In the last few weeks I have heard from a lot of people in Central Asia. Some are from the country I was in this summer, writing with questions about our research project or the new prayer guide, due back from press any day now. Old teammates wrote asking if I'd consider coming back to Central Asia for a season again, to help workers write up case studies. I've been getting newsletters from friends I knew in 'Sofarawayistan,' now scattered all over the world by the diaspora of workers from that now-troubled country. I even got a message about my Central Asian sister; she's back together with her husband and caring for a second baby. Hudoga shukur - thanks be to God!

When I first came back from my sabbatical in Sofarawayistan I continued in the ways I'd picked up overseas; maybe I was afraid of losing them. I was still working on the book and was reading interview transcripts over and over, so I had the voices of all these women I'd profiled running through my head. I wore my Central Asian clothes a lot of the time (though not the outfit above, which cannot fit into American fashion by any reckoning; it just comes out for show and tell!) And I continued to relate to God in the ways I had while overseas.

But it's been a long time.

With all the contact with people from Central Asia in recent weeks I have been wondering, how much is all that still part of who I am now? Quite a bit, I think. More, not less.

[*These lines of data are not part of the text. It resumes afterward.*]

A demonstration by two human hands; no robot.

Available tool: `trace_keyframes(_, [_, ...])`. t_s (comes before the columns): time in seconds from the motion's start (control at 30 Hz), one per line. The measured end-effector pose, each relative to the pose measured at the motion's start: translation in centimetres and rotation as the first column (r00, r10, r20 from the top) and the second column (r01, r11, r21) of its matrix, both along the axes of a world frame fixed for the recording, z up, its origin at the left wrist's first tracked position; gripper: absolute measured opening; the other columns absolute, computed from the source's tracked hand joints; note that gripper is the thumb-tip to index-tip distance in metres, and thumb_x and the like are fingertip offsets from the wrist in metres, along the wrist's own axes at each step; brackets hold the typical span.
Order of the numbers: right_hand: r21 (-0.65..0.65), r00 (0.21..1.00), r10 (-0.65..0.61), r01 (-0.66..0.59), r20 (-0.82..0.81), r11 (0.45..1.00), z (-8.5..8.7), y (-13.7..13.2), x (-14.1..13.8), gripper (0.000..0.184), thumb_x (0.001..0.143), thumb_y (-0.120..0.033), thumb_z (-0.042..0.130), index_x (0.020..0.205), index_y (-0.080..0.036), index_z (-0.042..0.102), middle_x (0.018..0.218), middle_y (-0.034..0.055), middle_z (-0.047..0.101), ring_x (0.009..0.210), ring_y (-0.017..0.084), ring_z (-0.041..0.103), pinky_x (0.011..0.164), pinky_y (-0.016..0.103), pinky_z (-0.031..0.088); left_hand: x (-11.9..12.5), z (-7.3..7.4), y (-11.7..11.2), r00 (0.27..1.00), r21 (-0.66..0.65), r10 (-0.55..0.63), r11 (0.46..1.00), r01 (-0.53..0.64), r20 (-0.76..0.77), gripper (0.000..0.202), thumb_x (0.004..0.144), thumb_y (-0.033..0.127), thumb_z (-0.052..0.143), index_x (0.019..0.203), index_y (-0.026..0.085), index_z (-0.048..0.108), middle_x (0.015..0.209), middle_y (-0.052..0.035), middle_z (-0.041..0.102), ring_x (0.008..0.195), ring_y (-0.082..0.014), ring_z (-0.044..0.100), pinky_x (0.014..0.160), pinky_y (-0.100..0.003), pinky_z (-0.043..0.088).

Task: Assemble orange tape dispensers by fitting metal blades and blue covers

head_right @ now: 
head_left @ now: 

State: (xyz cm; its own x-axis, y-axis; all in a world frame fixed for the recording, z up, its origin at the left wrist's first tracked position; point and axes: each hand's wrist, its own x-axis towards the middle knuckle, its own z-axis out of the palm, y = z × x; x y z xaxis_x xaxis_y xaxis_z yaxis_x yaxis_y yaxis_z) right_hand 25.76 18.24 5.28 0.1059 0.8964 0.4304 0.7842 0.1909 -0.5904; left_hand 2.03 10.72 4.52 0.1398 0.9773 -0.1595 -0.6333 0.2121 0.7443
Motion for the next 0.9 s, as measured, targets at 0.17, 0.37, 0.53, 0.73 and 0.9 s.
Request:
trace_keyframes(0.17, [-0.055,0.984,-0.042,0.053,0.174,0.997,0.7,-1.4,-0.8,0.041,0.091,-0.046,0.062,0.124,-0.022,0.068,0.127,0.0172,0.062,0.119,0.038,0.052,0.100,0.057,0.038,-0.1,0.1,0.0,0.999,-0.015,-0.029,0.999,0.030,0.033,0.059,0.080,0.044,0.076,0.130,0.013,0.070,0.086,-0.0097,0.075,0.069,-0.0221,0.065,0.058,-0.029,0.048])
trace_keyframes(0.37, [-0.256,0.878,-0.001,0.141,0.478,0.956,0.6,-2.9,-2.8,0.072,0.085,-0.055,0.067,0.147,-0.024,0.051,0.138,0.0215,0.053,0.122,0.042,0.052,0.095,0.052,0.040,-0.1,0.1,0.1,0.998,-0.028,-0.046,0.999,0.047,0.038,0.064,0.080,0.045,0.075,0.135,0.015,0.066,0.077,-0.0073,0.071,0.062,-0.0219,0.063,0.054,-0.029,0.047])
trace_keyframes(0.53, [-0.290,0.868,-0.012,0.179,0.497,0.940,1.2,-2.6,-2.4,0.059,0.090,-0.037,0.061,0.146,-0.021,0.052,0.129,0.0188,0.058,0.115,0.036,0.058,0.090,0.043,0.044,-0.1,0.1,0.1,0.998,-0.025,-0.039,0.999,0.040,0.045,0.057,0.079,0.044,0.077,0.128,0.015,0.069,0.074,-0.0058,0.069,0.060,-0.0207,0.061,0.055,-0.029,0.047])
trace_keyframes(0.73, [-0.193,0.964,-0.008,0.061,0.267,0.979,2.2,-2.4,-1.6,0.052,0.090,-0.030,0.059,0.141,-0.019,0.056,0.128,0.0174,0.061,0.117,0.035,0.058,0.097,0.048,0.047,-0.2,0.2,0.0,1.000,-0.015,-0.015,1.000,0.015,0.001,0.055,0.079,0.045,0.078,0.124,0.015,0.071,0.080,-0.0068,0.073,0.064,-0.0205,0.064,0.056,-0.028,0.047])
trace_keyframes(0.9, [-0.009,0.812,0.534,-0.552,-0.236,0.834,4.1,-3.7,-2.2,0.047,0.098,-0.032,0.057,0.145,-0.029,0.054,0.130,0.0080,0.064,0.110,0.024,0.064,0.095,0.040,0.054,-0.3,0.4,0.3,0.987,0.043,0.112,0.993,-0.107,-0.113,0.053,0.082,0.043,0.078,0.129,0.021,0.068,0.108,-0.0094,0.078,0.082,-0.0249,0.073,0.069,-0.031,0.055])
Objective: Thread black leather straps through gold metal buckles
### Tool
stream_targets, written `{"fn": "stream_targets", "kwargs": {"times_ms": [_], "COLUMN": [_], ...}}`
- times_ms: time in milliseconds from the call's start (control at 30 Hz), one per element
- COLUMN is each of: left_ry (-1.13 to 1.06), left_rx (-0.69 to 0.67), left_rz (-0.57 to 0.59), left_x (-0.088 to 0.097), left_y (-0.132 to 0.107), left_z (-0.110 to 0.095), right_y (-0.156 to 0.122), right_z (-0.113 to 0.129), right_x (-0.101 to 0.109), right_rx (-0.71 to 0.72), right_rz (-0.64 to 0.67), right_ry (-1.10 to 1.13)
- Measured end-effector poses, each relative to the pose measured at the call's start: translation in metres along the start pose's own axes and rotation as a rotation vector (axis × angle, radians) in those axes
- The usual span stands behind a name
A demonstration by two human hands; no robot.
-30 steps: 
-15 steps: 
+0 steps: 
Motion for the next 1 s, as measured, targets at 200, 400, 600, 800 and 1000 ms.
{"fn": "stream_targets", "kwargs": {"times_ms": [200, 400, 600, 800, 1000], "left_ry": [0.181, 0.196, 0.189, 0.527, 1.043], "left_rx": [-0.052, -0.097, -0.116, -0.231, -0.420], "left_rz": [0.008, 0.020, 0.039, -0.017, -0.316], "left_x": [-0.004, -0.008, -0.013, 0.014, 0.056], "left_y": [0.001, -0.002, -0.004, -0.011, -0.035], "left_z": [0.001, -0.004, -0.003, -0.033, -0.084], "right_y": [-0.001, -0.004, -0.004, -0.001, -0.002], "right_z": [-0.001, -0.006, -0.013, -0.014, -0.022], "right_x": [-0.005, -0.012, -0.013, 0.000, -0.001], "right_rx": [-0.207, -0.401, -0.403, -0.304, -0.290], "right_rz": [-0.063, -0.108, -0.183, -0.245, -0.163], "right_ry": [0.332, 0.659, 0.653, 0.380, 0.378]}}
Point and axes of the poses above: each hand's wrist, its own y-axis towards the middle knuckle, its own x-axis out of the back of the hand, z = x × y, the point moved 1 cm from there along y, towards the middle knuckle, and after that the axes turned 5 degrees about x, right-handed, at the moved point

The transitions between America and everywhere else are much less jarring. Who I am overseas and who I am at home seem to be becoming more integrated. And - Hudoga shukur for this as well - He has delivered me from some of my American 'disease,' the things that had been making my life too busy. Now once again I find I can lead more the contemplative life I so enjoyed in Sofarawayistan. Even if it seems - as it did there - sometimes boring or unproductive. That's the price you pay.

Earlier this year, when I was overcommitted and out of balance, there were times I wondered if the only way I was going to be able to walk with God was to quit my job. Ironic. But now giving out in ministry and finding refreshment seem to be fitting together quite well. Thanks be to God!